Your instructions
Find the line containing "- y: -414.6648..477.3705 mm" in the material below; copy that line and all following lines exactly.
━━━━
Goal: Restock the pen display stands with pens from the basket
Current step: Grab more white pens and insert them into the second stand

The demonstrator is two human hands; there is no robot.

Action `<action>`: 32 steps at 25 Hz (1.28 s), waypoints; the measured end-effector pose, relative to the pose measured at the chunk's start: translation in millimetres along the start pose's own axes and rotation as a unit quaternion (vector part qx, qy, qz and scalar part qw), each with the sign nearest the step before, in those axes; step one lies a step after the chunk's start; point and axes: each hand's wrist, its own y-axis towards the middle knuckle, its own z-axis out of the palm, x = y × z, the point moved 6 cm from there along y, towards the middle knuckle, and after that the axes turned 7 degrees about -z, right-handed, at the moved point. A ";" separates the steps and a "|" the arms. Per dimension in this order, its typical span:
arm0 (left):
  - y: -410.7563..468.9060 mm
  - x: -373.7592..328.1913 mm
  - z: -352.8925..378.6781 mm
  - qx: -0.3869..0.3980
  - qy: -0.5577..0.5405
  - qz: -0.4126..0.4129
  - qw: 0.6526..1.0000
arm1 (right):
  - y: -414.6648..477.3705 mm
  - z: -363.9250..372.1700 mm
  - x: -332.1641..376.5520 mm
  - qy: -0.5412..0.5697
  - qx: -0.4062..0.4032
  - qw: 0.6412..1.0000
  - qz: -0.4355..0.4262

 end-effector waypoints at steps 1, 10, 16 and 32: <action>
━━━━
Response to the task
  - y: -414.6648..477.3705 mm
  - z: -363.9250..372.1700 mm
  - x: -332.1641..376.5520 mm
  - qy: -0.5412..0.5697
  - qx: -0.4062..0.4032
  - qw: 0.6412..1.0000
  - qz: -0.4355..0.4262

 end-effector waypoints at steps 1, 10, 16 and 32: <action>

Thus the exercise is complete.